* _Aim of the exercise_:
How many lines below include the string "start"? State the number alone.

**** Dataset excerpt ****

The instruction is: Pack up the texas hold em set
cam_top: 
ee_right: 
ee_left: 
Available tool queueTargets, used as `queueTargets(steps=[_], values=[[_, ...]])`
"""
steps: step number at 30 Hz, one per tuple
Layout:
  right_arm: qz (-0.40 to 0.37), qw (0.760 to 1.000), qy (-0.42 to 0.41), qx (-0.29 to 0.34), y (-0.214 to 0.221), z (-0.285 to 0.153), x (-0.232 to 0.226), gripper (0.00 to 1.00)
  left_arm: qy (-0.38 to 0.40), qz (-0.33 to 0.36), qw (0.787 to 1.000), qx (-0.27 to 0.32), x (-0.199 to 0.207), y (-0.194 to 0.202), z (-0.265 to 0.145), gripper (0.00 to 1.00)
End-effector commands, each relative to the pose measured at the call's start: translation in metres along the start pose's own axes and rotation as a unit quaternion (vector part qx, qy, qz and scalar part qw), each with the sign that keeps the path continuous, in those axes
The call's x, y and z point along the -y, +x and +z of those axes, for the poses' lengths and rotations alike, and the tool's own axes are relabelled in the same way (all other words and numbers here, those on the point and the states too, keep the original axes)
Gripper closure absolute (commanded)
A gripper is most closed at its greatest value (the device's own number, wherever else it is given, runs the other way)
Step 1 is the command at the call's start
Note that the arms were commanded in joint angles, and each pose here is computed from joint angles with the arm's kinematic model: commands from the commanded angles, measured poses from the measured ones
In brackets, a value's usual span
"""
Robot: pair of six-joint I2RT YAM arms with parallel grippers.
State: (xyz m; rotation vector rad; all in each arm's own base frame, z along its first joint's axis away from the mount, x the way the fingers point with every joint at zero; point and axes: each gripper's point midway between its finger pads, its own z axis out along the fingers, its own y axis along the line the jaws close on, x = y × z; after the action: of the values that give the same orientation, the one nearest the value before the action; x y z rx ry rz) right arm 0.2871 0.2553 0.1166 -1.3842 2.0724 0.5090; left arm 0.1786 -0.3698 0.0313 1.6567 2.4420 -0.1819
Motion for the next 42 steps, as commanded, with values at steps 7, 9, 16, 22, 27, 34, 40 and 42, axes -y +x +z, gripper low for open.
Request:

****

* _Task response_:
2